Wool vs Black grey
Wool (Cloverdale Paint) and Black grey (RAL Classic) come from different manufacturers. Wool reads as beige-greige, while Black grey reads as blue-grey — two distinct hue families, not close cousins. The 58-point LRV gap — 64 for Wool vs 6 for Black grey — means Wool will open up a space more effectively. A ΔE of 64.4 puts these firmly in different territory — two distinct design choices rather than close alternatives. Below you'll find 1 real-room photo comparison where both colors appear side by side, plus 5 simulated room previews.
Wool vs Black grey in Real Spaces
1 real room side by side. Seeing Wool and Black grey in actual rooms makes the difference concrete; browse the spaces below to get a feel for how each color lives on a wall.
Living Room
A living room wall sees more varied light than almost any other surface in the house, which makes the choice between these two more nuanced than a chip suggests. Wool reflects noticeably more light off the walls, making the space read more open than Black grey.
Color Details
Wool vs Black grey Simulated Comparison
5 simulated room previews — drag the slider on each to see Wool on one side and Black grey on the other.

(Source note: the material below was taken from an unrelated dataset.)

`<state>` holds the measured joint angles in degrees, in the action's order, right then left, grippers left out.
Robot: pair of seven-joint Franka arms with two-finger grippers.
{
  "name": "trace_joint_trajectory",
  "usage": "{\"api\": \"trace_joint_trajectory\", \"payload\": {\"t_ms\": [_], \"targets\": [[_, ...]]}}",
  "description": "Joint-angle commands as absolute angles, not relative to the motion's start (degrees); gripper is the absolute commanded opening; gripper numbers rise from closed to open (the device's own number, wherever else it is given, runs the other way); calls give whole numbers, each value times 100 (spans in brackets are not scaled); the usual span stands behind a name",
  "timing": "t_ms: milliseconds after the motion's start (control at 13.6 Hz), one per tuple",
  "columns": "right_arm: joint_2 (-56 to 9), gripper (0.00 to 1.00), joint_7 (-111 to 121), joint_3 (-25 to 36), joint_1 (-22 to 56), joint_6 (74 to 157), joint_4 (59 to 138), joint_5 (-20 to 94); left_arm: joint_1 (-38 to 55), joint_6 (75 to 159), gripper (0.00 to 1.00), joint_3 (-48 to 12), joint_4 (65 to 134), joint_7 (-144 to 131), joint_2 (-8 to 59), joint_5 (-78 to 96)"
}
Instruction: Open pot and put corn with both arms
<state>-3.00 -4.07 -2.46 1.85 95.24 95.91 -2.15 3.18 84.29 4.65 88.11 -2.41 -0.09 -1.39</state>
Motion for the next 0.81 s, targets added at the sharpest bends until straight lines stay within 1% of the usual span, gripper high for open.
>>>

Digital color is approximate. These simulations are generated from the manufacturer's hex values and overlaid on grayscale room photos — your screen's calibration, brightness, and viewing angle all affect how they render. Before committing to either color, test physical samples in your own space under the light you actually live with.
More Wool comparisons
See how Wool stacks up against other well-photographed colors across different brands and tones.